Go through the data line by line from the top, retyping each exactly, and end with the line that contains "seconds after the".

→ **Dataset section**
%%

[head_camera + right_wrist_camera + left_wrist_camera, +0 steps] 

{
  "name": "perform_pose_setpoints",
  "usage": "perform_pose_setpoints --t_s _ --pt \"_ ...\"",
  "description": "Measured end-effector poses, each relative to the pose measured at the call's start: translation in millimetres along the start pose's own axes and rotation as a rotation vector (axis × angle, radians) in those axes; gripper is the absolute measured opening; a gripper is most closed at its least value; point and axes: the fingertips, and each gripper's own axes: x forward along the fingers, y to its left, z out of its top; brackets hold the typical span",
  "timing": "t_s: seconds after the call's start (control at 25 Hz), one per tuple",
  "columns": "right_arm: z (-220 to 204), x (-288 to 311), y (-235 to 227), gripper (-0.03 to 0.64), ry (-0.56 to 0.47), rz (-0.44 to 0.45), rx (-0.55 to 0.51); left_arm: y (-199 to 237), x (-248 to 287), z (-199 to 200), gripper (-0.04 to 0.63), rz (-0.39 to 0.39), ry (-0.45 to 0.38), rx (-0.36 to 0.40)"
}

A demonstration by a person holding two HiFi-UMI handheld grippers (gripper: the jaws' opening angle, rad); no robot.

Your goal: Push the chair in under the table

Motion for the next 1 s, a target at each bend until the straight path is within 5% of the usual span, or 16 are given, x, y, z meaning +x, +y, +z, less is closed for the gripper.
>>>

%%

→ **Solution**
[head_camera + right_wrist_camera + left_wrist_camera, +0 steps] 

{
  "name": "perform_pose_setpoints",
  "usage": "perform_pose_setpoints --t_s _ --pt \"_ ...\"",
  "description": "Measured end-effector poses, each relative to the pose measured at the call's start: translation in millimetres along the start pose's own axes and rotation as a rotation vector (axis × angle, radians) in those axes; gripper is the absolute measured opening; a gripper is most closed at its least value; point and axes: the fingertips, and each gripper's own axes: x forward along the fingers, y to its left, z out of its top; brackets hold the typical span",
  "timing": "t_s: seconds after the call's start (control at 25 Hz), one per tuple",

There is no more to the answer.